→ Work to be completed
The entries below must be copied exactly as they are.

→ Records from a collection
++++++++++++++++++++
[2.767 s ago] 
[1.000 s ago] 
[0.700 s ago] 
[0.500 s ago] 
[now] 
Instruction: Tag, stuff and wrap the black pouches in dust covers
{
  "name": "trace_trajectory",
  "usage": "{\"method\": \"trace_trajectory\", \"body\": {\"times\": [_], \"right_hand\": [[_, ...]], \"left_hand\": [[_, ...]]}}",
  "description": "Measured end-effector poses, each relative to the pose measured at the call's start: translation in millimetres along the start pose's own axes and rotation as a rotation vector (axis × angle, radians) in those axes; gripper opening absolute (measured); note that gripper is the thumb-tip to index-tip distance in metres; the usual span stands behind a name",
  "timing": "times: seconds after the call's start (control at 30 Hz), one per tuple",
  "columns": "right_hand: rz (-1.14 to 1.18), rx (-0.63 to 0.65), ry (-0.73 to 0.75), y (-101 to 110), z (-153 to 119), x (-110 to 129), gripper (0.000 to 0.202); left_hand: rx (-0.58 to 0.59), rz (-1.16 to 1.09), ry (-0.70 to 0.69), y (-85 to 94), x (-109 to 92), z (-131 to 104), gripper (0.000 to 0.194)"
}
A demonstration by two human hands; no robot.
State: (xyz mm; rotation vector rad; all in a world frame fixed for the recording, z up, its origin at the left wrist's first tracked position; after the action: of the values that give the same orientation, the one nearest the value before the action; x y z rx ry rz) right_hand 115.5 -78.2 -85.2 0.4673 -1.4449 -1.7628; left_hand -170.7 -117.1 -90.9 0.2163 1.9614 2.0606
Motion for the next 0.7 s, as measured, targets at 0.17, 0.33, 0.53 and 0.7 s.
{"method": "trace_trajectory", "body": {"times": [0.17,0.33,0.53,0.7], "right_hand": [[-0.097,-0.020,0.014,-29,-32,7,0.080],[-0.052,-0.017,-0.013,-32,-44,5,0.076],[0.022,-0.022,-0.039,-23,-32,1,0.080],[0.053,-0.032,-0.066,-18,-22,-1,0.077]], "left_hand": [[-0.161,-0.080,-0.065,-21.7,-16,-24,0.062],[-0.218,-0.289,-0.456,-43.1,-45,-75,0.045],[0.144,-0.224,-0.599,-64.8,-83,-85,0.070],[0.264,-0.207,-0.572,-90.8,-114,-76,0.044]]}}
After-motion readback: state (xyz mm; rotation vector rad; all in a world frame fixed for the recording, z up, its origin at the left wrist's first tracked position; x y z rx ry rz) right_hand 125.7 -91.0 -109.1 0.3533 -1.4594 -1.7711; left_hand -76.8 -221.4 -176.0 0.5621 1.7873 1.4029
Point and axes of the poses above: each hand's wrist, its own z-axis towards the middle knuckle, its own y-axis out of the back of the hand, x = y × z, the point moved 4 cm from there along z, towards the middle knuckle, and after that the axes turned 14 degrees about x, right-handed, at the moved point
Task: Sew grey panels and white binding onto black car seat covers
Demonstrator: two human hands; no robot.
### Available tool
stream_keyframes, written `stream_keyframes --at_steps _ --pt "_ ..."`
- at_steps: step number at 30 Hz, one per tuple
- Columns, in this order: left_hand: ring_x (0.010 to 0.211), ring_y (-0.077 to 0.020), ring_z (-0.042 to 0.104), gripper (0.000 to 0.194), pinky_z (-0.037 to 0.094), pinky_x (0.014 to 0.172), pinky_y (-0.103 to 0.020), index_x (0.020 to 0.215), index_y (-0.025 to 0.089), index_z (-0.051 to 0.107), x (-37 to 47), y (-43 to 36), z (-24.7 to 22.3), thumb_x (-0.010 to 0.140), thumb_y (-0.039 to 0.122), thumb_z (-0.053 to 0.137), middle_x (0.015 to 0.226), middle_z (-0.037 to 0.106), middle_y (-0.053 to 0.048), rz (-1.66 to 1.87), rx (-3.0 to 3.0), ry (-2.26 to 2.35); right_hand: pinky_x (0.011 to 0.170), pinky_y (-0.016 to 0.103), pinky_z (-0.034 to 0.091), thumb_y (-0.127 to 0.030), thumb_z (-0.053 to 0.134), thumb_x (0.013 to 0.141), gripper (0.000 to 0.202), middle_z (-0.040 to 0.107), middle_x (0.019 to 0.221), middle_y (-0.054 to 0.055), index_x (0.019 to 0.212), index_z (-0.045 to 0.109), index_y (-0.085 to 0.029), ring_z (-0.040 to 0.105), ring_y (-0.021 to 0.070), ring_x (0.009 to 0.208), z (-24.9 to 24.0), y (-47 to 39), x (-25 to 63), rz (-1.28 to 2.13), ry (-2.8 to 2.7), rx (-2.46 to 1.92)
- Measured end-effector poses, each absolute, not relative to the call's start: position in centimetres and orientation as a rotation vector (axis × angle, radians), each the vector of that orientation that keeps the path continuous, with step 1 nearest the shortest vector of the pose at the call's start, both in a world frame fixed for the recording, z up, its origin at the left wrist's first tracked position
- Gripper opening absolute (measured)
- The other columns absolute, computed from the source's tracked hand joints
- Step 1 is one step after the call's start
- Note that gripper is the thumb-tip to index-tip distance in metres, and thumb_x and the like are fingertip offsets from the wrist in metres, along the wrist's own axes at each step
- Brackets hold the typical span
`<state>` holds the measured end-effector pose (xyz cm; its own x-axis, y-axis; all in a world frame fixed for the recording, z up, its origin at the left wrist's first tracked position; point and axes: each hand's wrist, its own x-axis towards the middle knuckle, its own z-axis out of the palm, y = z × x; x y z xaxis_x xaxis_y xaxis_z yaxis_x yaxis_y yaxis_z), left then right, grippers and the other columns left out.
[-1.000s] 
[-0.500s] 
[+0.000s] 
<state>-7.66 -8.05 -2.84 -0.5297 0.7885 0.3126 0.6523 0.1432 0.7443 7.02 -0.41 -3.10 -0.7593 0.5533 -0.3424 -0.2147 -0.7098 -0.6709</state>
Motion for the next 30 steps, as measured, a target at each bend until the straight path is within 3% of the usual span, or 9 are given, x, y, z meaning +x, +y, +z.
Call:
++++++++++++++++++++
→ Result below
[2.767 s ago] 
[1.000 s ago] 
[0.700 s ago] 
[0.500 s ago] 
[now] 
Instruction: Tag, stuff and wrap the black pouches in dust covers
{
  "name": "trace_trajectory",
  "usage": "{\"method\": \"trace_trajectory\", \"body\": {\"times\": [_], \"right_hand\": [[_, ...]], \"left_hand\": [[_, ...]]}}",
  "description": "Measured end-effector poses, each relative to the pose measured at the call's start: translation in millimetres along the start pose's own axes and rotation as a rotation vector (axis × angle, radians) in those axes; gripper opening absolute (measured); note that gripper is the thumb-tip to index-tip distance in metres; the usual span stands behind a name",
  "timing": "times: seconds after the call's start (control at 30 Hz), one per tuple",
  "columns": "right_hand: rz (-1.14 to 1.18), rx (-0.63 to 0.65), ry (-0.73 to 0.75), y (-101 to 110), z (-153 to 119), x (-110 to 129), gripper (0.000 to 0.202); left_hand: rx (-0.58 to 0.59), rz (-1.16 to 1.09), ry (-0.70 to 0.69), y (-85 to 94), x (-109 to 92), z (-131 to 104), gripper (0.000 to 0.194)"
}
A demonstration by two human hands; no robot.
State: (xyz mm; rotation vector rad; all in a world frame fixed for the recording, z up, its origin at the left wrist's first tracked position; after the action: of the values that give the same orientation, the one nearest the value before the action; x y z rx ry rz) right_hand 115.5 -78.2 -85.2 0.4673 -1.4449 -1.7628; left_hand -170.7 -117.1 -90.9 0.2163 1.9614 2.0606
Motion for the next 0.7 s, as measured, targets at 0.17, 0.33, 0.53 and 0.7 s.
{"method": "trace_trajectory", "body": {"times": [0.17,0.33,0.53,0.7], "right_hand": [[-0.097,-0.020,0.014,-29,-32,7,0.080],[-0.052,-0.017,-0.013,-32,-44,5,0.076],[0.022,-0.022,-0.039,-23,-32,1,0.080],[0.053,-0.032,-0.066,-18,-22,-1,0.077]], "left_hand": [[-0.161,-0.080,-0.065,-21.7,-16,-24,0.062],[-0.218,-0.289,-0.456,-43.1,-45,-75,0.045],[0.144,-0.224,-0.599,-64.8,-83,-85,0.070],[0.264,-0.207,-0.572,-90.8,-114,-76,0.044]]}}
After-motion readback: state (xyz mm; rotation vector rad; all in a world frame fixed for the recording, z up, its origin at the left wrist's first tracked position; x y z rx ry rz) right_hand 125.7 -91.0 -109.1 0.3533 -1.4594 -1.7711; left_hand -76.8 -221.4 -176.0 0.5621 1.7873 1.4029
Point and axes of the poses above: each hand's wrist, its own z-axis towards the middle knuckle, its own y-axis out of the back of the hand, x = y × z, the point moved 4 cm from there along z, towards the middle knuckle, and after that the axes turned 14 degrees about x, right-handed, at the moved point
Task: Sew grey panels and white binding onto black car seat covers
Demonstrator: two human hands; no robot.
### Available tool
stream_keyframes, written `stream_keyframes --at_steps _ --pt "_ ..."`
- at_steps: step number at 30 Hz, one per tuple
- Columns, in this order: left_hand: ring_x (0.010 to 0.211), ring_y (-0.077 to 0.020), ring_z (-0.042 to 0.104), gripper (0.000 to 0.194), pinky_z (-0.037 to 0.094), pinky_x (0.014 to 0.172), pinky_y (-0.103 to 0.020), index_x (0.020 to 0.215), index_y (-0.025 to 0.089), index_z (-0.051 to 0.107), x (-37 to 47), y (-43 to 36), z (-24.7 to 22.3), thumb_x (-0.010 to 0.140), thumb_y (-0.039 to 0.122), thumb_z (-0.053 to 0.137), middle_x (0.015 to 0.226), middle_z (-0.037 to 0.106), middle_y (-0.053 to 0.048), rz (-1.66 to 1.87), rx (-3.0 to 3.0), ry (-2.26 to 2.35); right_hand: pinky_x (0.011 to 0.170), pinky_y (-0.016 to 0.103), pinky_z (-0.034 to 0.091), thumb_y (-0.127 to 0.030), thumb_z (-0.053 to 0.134), thumb_x (0.013 to 0.141), gripper (0.000 to 0.202), middle_z (-0.040 to 0.107), middle_x (0.019 to 0.221), middle_y (-0.054 to 0.055), index_x (0.019 to 0.212), index_z (-0.045 to 0.109), index_y (-0.085 to 0.029), ring_z (-0.040 to 0.105), ring_y (-0.021 to 0.070), ring_x (0.009 to 0.208), z (-24.9 to 24.0), y (-47 to 39), x (-25 to 63), rz (-1.28 to 2.13), ry (-2.8 to 2.7), rx (-2.46 to 1.92)
- Measured end-effector poses, each absolute, not relative to the call's start: position in centimetres and orientation as a rotation vector (axis × angle, radians), each the vector of that orientation that keeps the path continuous, with step 1 nearest the shortest vector of the pose at the call's start, both in a world frame fixed for the recording, z up, its origin at the left wrist's first tracked position
- Gripper opening absolute (measured)
- The other columns absolute, computed from the source's tracked hand joints
- Step 1 is one step after the call's start
- Note that gripper is the thumb-tip to index-tip distance in metres, and thumb_x and the like are fingertip offsets from the wrist in metres, along the wrist's own axes at each step
- Brackets hold the typical span
`<state>` holds the measured end-effector pose (xyz cm; its own x-axis, y-axis; all in a world frame fixed for the recording, z up, its origin at the left wrist's first tracked position; point and axes: each hand's wrist, its own x-axis towards the middle knuckle, its own z-axis out of the palm, y = z × x; x y z xaxis_x xaxis_y xaxis_z yaxis_x yaxis_y yaxis_z), left then right, grippers and the other columns left out.
[-1.000s] 
[-0.500s] 
[+0.000s] 
<state>-7.66 -8.05 -2.84 -0.5297 0.7885 0.3126 0.6523 0.1432 0.7443 7.02 -0.41 -3.10 -0.7593 0.5533 -0.3424 -0.2147 -0.7098 -0.6709</state>
Motion for the next 30 steps, as measured, a target at each bend until the straight path is within 3% of the usual span, or 9 are given, x, y, z meaning +x, +y, +z.
Call:

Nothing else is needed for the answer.